Sfratti per morosità incolpevole, serve intervento Comuni
Nei casi di sfratto per morosità incolpevole gli Enti Locali dovrebbero intervenire mettendo a punto a favore delle persone e delle famiglie degli interventi e dei sostegni di natura straordinaria a seguito di una concertazione con l’Amministrazione regionale e l’Associazione Nazionale Comuni Italiani (Anci). Questo è quanto mettono in evidenza la Fiom-Cgil Padova ed il Sunia Padova in virtù del fatto che con la crisi economica ci sono lavoratori che, perdendo il posto di lavoro, o entrando in cassa integrazione, non riescono più a pagare l’affitto.
Al riguardo è emblematico, come riporta il Sunia, il caso di Mehrez Ridha, un lavoratore che, a causa della cassa integrazione, guadagna ora appena 750 euro al mese a fronte di un canone di affitto di 650 euro al mese che non riesce più a pagare dal mese di marzo dello scorso anno.

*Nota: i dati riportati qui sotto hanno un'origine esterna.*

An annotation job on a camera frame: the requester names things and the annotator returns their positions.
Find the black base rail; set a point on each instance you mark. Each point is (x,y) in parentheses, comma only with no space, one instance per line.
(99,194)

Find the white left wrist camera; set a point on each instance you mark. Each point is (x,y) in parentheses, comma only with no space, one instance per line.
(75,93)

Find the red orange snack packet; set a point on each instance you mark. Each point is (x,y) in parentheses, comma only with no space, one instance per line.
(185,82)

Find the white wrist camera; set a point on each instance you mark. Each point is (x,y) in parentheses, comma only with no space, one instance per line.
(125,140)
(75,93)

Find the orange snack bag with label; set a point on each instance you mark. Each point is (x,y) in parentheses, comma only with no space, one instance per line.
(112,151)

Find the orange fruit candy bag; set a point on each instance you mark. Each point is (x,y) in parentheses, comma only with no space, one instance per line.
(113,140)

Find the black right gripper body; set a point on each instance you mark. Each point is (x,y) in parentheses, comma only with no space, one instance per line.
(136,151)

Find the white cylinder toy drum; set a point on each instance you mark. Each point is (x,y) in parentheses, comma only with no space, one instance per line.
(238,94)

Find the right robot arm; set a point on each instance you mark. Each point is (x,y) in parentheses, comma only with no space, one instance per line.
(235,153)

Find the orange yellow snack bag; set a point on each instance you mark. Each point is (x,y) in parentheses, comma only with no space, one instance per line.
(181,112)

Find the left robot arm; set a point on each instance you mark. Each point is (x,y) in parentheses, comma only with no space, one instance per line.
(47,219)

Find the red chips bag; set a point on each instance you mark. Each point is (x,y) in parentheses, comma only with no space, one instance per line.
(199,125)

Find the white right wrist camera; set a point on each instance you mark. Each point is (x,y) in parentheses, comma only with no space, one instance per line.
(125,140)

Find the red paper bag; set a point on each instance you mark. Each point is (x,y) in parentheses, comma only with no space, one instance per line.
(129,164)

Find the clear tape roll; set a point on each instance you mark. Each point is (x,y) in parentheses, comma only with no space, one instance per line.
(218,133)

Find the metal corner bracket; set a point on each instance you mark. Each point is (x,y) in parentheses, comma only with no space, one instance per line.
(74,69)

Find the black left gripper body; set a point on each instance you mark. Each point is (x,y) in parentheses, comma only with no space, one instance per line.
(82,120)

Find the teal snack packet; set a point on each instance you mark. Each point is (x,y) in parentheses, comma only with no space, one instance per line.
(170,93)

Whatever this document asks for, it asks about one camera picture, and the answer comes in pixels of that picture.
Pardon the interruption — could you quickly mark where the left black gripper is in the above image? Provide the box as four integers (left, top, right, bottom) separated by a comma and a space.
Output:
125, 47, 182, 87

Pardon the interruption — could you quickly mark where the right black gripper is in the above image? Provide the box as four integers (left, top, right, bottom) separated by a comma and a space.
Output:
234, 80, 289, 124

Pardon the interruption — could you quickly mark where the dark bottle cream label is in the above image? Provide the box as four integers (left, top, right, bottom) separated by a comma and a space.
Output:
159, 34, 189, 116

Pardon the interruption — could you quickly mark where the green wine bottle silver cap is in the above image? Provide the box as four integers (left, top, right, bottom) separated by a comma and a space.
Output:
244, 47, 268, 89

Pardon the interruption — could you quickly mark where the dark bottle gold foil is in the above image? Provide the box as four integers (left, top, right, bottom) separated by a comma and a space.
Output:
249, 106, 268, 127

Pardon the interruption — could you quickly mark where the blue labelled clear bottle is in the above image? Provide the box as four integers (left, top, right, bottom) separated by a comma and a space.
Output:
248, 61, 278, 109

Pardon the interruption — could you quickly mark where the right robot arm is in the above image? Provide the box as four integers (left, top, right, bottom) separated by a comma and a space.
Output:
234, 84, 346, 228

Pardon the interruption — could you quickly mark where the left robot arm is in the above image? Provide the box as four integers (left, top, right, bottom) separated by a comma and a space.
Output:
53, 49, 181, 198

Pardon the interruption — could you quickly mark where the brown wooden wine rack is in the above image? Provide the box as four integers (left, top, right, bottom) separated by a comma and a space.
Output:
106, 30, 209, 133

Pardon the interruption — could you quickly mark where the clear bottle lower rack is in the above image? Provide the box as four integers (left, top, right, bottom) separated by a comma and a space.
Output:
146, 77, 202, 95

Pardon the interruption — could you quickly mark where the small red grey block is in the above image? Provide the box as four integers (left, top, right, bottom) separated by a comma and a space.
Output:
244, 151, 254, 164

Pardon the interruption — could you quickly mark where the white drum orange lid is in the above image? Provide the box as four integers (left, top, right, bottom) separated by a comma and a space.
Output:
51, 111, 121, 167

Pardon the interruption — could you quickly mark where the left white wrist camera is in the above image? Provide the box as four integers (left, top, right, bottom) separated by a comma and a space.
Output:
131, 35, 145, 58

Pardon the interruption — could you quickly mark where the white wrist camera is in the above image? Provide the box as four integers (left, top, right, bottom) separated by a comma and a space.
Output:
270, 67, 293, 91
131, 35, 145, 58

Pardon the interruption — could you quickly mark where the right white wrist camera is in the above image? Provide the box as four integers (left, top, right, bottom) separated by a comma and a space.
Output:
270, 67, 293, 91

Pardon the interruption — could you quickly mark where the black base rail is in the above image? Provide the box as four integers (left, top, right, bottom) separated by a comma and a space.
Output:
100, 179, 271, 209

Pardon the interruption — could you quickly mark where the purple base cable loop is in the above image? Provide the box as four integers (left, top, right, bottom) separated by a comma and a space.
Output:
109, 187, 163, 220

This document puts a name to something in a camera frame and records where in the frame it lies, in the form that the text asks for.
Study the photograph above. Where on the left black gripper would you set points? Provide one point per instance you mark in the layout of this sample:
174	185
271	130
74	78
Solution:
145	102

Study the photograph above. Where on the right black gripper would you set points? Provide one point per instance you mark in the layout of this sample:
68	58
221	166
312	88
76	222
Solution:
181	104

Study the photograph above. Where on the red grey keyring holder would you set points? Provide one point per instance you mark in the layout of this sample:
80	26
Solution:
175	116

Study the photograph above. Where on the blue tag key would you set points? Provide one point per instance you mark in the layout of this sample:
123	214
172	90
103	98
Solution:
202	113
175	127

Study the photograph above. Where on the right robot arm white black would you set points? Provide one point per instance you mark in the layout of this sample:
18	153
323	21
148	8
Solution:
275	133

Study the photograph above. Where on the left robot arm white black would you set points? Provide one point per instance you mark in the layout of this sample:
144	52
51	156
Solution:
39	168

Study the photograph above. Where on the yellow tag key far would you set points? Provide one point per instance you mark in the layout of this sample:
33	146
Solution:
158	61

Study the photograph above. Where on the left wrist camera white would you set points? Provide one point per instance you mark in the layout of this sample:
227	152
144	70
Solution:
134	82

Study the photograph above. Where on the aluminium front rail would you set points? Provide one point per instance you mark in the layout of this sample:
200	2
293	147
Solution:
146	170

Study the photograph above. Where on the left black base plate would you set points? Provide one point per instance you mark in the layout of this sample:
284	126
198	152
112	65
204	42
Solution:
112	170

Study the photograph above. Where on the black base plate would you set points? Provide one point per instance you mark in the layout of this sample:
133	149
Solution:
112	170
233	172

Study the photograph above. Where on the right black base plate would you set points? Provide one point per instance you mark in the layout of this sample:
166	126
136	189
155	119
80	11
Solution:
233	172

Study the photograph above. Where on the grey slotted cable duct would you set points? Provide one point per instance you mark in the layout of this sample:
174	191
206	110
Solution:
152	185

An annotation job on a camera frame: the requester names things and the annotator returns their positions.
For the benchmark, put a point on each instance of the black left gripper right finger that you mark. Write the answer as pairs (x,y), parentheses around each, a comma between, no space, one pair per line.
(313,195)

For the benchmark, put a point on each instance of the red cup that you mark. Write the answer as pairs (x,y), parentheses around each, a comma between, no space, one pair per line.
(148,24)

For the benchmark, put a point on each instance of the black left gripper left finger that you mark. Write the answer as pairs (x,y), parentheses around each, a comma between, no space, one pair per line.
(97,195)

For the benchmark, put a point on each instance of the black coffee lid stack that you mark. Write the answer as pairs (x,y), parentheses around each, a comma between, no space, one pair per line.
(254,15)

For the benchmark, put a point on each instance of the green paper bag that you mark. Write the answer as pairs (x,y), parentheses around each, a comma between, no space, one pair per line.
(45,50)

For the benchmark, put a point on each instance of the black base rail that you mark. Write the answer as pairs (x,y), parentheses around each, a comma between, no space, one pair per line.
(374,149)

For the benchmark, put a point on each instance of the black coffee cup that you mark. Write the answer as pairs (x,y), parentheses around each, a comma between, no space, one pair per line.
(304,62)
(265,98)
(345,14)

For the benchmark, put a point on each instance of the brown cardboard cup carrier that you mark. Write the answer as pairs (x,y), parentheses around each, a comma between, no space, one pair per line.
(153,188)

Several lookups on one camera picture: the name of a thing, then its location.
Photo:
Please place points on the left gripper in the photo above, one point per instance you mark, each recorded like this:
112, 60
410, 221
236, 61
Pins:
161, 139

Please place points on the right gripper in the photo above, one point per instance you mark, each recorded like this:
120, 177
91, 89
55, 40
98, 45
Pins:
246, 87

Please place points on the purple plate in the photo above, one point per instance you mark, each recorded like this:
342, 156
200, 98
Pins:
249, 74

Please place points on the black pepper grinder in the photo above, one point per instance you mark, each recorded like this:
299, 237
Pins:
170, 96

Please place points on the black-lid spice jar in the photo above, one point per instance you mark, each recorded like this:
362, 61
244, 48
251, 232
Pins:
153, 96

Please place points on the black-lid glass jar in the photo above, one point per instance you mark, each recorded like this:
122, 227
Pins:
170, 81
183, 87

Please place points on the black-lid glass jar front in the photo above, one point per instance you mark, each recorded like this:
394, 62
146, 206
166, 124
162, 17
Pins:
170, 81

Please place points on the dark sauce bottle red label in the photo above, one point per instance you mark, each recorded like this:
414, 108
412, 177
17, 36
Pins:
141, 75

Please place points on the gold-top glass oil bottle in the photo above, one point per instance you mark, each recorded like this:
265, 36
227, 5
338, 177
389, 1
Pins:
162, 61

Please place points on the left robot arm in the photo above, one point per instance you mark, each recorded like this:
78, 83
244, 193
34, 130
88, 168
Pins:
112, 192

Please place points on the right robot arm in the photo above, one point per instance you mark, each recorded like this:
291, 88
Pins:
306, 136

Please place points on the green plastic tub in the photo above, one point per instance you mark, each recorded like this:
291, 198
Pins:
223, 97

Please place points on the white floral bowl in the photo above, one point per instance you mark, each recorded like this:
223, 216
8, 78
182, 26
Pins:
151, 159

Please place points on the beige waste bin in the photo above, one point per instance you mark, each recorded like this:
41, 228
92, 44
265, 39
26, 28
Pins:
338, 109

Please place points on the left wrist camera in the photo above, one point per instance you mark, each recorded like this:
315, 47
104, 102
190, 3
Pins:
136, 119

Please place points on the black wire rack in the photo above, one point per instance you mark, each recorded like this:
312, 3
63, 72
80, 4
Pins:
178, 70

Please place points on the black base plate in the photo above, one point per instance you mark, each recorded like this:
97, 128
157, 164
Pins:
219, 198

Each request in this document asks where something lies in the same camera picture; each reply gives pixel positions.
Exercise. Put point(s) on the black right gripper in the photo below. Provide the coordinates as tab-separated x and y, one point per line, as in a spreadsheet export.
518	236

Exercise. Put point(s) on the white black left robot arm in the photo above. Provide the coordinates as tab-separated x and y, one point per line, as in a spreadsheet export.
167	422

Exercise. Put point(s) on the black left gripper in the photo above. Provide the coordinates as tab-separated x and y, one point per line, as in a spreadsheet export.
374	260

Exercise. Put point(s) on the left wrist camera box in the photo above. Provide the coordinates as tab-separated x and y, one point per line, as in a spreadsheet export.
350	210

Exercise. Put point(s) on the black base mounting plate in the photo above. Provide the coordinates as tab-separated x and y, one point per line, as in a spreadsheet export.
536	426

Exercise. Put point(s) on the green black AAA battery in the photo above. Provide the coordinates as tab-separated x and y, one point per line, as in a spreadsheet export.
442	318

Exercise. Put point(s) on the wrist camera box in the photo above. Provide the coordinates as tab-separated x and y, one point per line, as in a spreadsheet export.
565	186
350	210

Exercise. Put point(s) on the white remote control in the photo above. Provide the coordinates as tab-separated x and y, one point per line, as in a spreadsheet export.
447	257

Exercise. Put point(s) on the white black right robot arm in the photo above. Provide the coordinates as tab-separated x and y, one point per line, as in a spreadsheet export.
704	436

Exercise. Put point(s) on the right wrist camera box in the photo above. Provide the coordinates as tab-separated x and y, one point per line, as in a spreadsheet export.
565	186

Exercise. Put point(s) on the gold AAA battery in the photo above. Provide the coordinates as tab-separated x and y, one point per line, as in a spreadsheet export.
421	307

Per questo la Fiom-Cgil di Padova ed il Sunia Padova sottolineano come il problema relativo alla casa sia strettamente correlato al lavoro; se si perde il lavoro, infatti, non si può avere una casa, così come se non si abita in una casa non si può avere un lavoro. Quindi, in nome del diritto alla casa, gli sfratti per morosità incolpevole devono essere chiaramente trattati e gestiti nel nostro Paese in maniera totalmente diversa rispetto a quanto avviene di norma.